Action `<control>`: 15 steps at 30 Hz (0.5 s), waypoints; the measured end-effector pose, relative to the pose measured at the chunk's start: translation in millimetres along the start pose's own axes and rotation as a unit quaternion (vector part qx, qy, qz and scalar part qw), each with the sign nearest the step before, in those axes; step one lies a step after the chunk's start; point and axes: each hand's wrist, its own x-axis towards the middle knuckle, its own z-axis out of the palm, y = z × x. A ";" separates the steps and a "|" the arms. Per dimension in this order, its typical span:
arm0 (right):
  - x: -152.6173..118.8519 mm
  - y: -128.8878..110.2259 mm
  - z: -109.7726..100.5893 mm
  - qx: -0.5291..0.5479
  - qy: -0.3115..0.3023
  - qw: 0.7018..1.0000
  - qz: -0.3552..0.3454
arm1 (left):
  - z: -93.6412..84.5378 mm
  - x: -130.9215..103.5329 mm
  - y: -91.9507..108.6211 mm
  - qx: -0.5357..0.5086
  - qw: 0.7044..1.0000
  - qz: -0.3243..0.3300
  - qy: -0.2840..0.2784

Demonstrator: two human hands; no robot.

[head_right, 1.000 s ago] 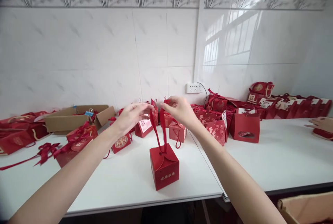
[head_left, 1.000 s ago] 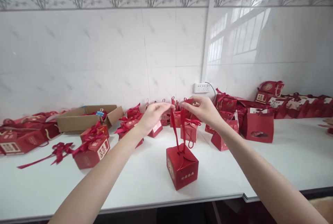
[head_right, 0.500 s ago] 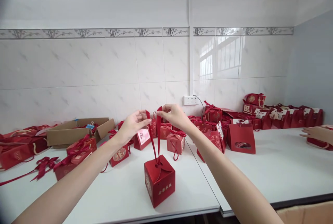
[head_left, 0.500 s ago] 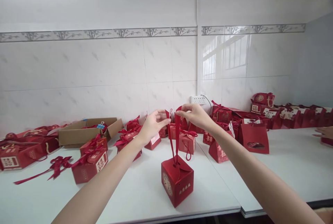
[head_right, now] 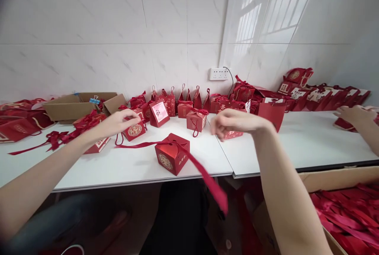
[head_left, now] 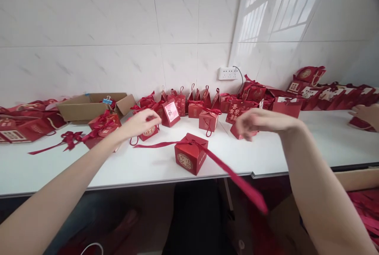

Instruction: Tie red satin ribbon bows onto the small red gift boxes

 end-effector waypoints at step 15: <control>51.1 34.1 100.3 0.011 0.101 0.993 0.059 | 85.8 -41.1 11.5 -0.270 0.901 -0.065 -0.333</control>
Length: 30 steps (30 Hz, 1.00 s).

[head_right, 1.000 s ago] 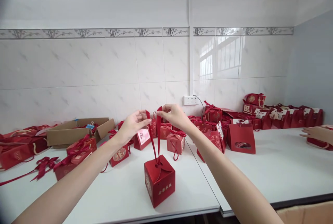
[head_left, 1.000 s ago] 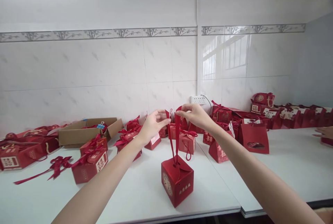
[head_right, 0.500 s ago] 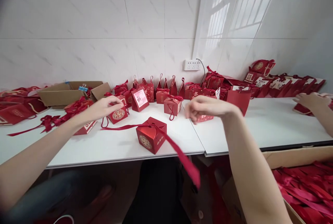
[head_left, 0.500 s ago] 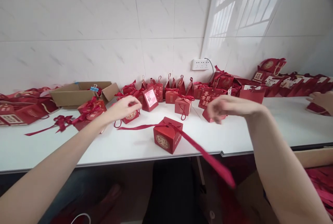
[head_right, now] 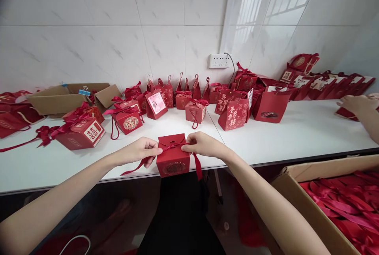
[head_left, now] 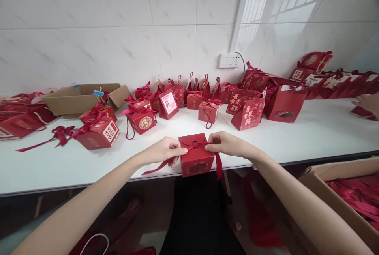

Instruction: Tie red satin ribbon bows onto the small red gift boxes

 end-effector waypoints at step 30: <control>10.2 15.3 11.0 0.282 -0.053 0.958 0.000 | -3.0 -1.7 1.7 0.115 0.990 0.033 0.068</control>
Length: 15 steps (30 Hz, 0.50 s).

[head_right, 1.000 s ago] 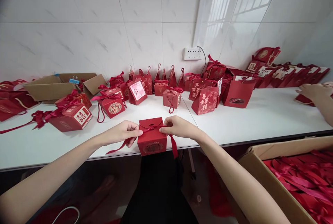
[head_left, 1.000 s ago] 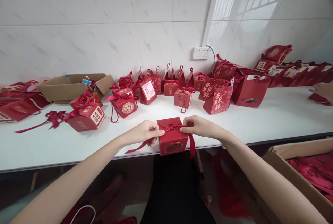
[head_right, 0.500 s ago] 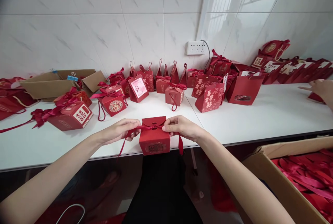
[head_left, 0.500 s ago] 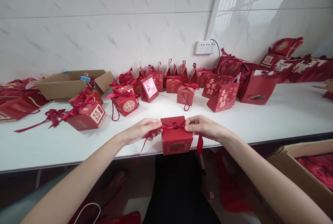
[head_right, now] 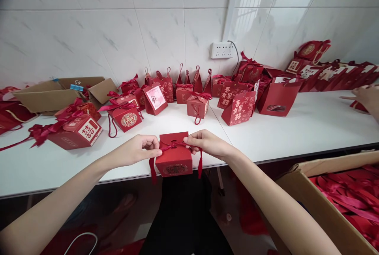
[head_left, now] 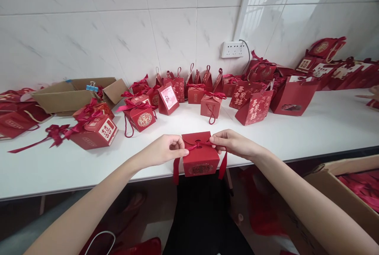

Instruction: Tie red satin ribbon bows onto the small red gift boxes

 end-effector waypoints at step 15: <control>-21.3 -15.1 12.7 -0.377 0.153 0.903 -0.139 | -12.3 -3.7 7.0 -0.016 1.000 -0.012 -0.013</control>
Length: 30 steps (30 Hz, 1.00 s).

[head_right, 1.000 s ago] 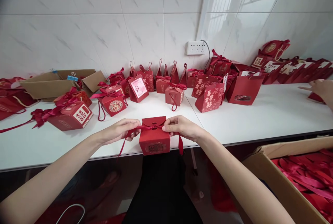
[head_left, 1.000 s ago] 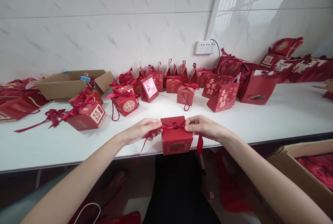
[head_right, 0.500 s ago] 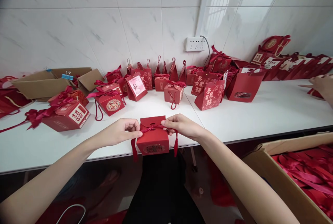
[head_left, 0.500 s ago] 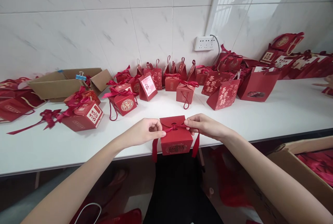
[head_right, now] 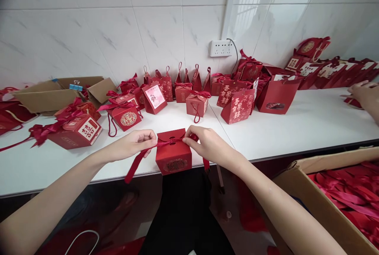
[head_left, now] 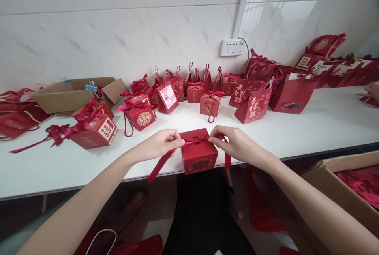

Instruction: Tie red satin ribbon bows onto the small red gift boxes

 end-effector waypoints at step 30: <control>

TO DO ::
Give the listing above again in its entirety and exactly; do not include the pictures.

EXERCISE RESULT ::
Action `<control>`: 15 steps at 30 Hz (0.5 s), waypoints; the measured end-effector pose, relative to the pose measured at the chunk's start: translation in millimetres along the start pose's own axes and rotation as a unit quaternion (vector part qx, qy, qz and scalar part qw), each with the sign nearest the step before, in those axes; step one lies a step after the chunk's start; point and axes: each hand's wrist, its own x-axis towards the middle knuckle, its own z-axis out of the palm, y = z × x. A ";" separates the steps and a "|" the arms. Per dimension in this order, its typical span:
arm0 (right):
  - x: -152.6173..118.8519 mm
  - y: -128.8878..110.2259 mm
  - z: -109.7726..100.5893 mm
  - qx: -0.5291..0.5479
  - qy: -0.3115..0.3023
  - qw: 0.7018..1.0000
  - qz: -0.3552..0.3454
arm1 (left):
  - z: -93.6412..84.5378 mm
  - x: -130.9215..103.5329 mm
  - y: -91.9507..108.6211 mm
  - qx: -0.5357..0.5086
  - qw: 0.7044..1.0000
  - qz: -0.3243..0.3300
  - qy: -0.2840..0.2784

Demonstrator: two human hands; no robot.

[head_right, 1.000 s ago] 
[head_left, 1.000 s ago] 
[head_right, 0.500 s ago] 
[head_left, 0.500 s ago] 
[head_right, now] 
[head_left, now] 

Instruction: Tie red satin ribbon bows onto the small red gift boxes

 end-effector waypoints at step 15: <control>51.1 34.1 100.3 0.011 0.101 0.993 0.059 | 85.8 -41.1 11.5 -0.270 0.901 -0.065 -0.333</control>
Length: 30 steps (30 Hz, 1.00 s).

[head_right, 1.000 s ago] 
[head_left, 1.000 s ago] 
[head_right, 0.500 s ago] 
[head_left, 0.500 s ago] 
[head_right, now] 
[head_left, now] 

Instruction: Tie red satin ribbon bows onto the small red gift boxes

 end-effector waypoints at step 30: <control>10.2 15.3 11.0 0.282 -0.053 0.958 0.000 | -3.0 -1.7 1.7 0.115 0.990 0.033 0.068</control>
Length: 15 steps (30 Hz, 0.50 s).

[head_right, 1.000 s ago] 
[head_left, 1.000 s ago] 
[head_right, 0.500 s ago] 
[head_left, 0.500 s ago] 
[head_right, now] 
[head_left, now] 

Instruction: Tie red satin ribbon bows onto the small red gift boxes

 end-effector waypoints at step 15: <control>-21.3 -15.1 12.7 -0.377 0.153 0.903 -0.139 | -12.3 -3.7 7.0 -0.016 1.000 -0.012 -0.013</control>
Length: 30 steps (30 Hz, 1.00 s).

[head_right, 1.000 s ago] 
[head_left, 1.000 s ago] 
[head_right, 0.500 s ago] 
[head_left, 0.500 s ago] 
[head_right, now] 
[head_left, now] 

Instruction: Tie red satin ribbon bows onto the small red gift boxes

 end-effector waypoints at step 30: <control>

There's no more to the output.